The Internal Revenue Service revealed on Friday that private information concerning approximately 120,000 individuals had been temporarily made public.
For roughly a year, confidential data from some Form 990-Ts, a company tax return used by tax-exempt organizations, was available for download on the IRS.gov website’s search engine, according to the Wall Street Journal.
The agency blamed a human coding fault that went unnoticed for months until an employee found it lately. The Federal Information Security Modernization Act requires the IRS to notify Congress of any incident involving more than 100,000 people.

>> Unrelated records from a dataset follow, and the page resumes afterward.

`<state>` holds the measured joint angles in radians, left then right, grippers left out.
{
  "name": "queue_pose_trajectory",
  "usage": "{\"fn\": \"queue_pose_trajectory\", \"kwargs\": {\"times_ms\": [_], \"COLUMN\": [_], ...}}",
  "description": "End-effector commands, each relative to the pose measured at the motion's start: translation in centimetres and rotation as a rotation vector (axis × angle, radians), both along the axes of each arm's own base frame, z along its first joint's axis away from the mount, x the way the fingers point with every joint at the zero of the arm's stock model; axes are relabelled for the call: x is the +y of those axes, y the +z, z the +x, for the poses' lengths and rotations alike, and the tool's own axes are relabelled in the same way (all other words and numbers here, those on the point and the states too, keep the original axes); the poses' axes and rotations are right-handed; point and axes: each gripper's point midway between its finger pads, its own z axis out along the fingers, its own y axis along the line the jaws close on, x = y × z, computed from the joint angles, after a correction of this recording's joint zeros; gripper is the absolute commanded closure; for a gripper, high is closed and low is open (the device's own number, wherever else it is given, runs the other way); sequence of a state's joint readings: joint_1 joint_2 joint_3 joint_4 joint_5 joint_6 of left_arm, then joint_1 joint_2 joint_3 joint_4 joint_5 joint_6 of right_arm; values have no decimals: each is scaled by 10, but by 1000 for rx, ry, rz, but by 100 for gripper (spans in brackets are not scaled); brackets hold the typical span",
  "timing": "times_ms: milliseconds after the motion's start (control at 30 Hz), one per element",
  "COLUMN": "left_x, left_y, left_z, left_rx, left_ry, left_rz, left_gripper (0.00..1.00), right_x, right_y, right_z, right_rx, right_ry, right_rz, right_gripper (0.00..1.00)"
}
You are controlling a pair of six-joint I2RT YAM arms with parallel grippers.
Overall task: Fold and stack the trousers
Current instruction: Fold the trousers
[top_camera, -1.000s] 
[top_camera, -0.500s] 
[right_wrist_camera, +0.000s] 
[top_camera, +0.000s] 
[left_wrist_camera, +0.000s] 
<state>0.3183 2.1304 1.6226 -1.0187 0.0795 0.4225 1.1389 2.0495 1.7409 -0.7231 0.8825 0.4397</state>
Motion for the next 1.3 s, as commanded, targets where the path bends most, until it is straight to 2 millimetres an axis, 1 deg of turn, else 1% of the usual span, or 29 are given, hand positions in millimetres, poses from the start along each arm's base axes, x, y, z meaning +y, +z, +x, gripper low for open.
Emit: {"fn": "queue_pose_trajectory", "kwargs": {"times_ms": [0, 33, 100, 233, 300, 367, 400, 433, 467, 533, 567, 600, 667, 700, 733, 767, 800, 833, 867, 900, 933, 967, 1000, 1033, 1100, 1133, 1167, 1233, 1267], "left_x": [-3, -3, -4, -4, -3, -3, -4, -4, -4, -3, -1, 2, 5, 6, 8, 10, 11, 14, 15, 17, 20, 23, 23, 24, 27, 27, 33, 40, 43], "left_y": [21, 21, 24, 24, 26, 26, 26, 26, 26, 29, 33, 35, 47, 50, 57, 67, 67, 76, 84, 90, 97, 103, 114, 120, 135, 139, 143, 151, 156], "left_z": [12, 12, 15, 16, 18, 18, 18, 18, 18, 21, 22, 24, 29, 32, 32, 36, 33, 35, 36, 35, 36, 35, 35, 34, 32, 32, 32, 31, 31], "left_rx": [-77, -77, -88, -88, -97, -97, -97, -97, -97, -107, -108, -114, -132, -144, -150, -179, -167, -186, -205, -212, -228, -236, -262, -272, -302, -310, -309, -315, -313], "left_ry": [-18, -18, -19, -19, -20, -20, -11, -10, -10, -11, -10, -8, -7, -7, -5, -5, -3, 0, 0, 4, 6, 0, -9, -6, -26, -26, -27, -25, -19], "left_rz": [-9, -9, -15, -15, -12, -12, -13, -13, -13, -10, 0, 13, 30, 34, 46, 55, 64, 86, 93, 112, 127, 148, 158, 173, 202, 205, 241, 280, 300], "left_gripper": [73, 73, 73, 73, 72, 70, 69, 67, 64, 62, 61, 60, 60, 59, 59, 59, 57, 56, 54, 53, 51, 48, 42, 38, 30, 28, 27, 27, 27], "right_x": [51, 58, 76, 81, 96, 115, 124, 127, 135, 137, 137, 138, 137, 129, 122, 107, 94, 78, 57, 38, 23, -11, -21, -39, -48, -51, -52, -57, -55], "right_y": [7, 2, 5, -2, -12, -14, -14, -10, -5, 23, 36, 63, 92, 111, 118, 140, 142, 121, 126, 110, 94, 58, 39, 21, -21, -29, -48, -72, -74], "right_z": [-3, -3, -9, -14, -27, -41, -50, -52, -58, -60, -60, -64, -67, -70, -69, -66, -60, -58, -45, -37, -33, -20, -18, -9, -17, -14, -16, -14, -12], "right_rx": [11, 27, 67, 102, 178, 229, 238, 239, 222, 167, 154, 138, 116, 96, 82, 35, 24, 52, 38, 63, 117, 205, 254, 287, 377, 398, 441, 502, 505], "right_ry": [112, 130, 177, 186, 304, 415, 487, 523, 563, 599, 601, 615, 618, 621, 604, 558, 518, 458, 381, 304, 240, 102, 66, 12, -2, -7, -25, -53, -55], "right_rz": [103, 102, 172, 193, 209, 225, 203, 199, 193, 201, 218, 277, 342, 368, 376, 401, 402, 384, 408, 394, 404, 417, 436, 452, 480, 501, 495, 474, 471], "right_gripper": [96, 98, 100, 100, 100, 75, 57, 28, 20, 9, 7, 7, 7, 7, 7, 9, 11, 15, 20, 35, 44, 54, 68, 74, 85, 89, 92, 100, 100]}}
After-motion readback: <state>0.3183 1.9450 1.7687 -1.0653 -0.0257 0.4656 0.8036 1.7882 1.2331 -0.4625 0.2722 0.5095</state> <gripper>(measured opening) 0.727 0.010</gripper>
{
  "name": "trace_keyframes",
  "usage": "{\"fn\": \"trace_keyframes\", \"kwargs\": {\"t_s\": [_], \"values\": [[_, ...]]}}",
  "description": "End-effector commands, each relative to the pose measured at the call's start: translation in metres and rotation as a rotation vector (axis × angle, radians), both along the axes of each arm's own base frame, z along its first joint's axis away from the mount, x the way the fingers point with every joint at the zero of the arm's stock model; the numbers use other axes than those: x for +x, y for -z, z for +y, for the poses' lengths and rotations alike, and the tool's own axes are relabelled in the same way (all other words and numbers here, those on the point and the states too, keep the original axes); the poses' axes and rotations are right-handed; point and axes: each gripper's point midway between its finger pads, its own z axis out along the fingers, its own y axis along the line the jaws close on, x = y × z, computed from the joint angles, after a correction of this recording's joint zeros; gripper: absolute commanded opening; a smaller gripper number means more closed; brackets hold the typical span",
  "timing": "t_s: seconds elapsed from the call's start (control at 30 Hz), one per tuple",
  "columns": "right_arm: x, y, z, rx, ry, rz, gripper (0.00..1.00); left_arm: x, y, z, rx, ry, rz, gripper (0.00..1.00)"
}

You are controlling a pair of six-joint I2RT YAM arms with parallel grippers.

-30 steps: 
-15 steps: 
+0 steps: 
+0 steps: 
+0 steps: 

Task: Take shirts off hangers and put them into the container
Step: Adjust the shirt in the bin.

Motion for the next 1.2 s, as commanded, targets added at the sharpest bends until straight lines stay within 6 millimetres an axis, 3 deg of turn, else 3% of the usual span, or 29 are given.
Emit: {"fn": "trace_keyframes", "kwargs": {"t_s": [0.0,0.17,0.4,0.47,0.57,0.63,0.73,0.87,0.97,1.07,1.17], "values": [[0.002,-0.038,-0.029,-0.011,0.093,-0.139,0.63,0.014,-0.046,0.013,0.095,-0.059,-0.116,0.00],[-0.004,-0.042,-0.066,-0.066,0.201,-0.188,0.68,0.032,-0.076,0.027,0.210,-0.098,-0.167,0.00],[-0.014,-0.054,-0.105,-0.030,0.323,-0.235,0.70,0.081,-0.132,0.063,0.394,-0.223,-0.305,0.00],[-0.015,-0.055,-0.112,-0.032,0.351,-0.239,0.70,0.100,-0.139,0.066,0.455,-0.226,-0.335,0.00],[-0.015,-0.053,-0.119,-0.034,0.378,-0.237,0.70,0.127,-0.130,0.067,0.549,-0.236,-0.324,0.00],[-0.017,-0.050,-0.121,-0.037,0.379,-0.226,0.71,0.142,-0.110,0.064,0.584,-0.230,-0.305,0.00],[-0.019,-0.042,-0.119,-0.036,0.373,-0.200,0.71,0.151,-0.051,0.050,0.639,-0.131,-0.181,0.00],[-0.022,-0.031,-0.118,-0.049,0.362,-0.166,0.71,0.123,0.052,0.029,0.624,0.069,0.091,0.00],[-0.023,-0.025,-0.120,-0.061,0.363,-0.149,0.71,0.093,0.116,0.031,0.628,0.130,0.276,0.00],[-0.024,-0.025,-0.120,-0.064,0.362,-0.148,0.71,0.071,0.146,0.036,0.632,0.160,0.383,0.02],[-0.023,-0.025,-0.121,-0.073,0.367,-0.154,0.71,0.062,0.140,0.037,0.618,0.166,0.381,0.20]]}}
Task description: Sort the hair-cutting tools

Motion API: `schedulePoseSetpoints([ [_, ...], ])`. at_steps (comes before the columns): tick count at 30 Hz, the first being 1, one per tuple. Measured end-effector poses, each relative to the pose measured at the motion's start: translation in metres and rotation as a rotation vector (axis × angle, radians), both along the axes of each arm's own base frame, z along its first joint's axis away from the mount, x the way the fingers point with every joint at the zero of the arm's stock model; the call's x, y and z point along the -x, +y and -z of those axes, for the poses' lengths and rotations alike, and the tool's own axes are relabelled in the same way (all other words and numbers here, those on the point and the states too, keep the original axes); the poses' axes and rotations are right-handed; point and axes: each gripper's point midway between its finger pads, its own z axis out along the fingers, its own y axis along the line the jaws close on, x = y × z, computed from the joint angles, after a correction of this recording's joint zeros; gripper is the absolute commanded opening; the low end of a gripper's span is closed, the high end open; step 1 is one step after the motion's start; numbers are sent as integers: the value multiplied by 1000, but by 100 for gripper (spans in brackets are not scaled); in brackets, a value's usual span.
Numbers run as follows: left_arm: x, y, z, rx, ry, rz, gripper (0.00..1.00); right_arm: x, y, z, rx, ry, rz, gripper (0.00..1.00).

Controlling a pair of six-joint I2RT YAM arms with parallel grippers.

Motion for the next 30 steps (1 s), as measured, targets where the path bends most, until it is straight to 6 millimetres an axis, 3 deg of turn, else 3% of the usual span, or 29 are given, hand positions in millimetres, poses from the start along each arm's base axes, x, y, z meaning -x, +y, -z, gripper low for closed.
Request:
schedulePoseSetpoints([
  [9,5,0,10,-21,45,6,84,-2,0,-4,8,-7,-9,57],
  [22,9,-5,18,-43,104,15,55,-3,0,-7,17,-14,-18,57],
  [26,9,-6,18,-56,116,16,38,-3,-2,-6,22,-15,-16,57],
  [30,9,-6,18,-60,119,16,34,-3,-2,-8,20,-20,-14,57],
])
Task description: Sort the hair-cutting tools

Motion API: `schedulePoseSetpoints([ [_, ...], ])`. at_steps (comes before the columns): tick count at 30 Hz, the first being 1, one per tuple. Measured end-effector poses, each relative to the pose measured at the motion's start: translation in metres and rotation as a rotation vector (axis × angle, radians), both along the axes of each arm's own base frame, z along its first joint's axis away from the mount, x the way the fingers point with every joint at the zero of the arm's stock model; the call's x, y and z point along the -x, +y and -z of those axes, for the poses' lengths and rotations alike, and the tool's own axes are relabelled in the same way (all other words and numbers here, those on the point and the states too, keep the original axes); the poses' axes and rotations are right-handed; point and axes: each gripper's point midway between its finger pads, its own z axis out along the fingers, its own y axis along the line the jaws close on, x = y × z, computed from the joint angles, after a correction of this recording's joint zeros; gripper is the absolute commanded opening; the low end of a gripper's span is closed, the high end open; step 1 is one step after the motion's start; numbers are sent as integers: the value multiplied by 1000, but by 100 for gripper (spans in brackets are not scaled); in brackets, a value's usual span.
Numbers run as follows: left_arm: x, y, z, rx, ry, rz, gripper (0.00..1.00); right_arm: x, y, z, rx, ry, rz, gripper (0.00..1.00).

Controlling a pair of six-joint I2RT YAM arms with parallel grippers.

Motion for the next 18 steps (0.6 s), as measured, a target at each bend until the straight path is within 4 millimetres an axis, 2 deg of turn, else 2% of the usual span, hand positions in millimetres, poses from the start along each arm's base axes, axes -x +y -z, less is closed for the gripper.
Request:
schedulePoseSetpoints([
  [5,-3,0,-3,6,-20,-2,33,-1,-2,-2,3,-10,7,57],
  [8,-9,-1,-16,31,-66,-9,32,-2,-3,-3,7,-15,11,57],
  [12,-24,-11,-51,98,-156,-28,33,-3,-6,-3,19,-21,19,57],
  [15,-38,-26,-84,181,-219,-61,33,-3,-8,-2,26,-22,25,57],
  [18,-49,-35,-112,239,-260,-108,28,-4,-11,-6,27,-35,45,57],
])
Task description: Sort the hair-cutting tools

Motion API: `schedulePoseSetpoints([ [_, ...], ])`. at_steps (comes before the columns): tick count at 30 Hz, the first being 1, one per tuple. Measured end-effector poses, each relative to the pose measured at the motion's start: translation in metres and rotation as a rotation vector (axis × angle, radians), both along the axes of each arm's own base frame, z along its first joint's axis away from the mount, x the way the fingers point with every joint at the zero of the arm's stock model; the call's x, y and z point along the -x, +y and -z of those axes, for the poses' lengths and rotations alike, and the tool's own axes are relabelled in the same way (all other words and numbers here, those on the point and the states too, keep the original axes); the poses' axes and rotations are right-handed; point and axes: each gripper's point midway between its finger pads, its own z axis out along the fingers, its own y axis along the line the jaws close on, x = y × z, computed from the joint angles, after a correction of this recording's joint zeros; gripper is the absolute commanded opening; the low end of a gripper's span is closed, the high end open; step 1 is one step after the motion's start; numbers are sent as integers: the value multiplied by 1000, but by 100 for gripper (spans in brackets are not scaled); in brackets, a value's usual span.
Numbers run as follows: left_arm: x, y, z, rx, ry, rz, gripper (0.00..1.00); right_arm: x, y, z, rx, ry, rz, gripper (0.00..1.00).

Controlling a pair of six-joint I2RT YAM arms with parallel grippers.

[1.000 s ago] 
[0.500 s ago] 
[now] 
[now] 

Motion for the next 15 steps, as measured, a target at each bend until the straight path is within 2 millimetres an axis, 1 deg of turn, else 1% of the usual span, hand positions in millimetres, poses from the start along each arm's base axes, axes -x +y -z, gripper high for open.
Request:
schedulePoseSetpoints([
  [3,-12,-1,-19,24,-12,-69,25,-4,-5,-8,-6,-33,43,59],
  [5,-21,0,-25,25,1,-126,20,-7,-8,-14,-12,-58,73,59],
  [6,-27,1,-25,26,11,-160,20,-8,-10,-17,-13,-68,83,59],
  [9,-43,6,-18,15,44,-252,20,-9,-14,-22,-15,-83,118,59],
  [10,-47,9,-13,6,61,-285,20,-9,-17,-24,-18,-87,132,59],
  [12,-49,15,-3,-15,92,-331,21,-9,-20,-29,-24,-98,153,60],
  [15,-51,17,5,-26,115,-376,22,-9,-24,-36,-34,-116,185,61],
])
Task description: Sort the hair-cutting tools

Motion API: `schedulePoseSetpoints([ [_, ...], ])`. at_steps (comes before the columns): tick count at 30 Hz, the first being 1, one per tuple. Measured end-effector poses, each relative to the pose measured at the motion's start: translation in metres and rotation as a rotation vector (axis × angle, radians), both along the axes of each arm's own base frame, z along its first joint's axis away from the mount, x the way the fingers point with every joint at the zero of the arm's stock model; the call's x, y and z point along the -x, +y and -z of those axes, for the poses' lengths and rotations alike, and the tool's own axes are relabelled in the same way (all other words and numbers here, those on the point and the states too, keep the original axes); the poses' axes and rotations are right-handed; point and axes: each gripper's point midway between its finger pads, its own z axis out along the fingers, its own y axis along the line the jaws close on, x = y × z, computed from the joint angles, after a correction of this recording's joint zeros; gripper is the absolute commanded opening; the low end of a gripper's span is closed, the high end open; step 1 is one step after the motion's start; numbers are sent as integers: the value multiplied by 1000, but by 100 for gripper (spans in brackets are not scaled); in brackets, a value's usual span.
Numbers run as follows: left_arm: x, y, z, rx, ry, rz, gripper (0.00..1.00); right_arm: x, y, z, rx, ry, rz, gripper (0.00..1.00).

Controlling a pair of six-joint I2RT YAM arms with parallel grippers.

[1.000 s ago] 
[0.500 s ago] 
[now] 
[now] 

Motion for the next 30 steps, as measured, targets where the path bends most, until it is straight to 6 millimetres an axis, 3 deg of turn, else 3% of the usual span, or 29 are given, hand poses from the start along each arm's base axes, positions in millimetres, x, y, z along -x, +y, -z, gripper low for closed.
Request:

In a letter to Congress on Friday, Anna Canfield Roth, the IRS’s acting assistant secretary for management, stated, “The IRS took urgent actions to resolve the situation.”
According to Roth, among the data that was accidentally leaked were taxpayer names and business contract information. However, sensitive information such as social security numbers, salary information, and “other sensitive information that could influence a taxpayer’s credit” were not made public.
The papers have subsequently been withdrawn from the internet, and the agency will replace them in the coming weeks with the correct materials. The IRS also intends to contact all affected filers.
The agency stated that it is still reviewing the incident and will provide further information in the following 30 days.
The blunder comes after Congress passed a historic tax, climate, and healthcare bill that will increase funding for IRS improvements.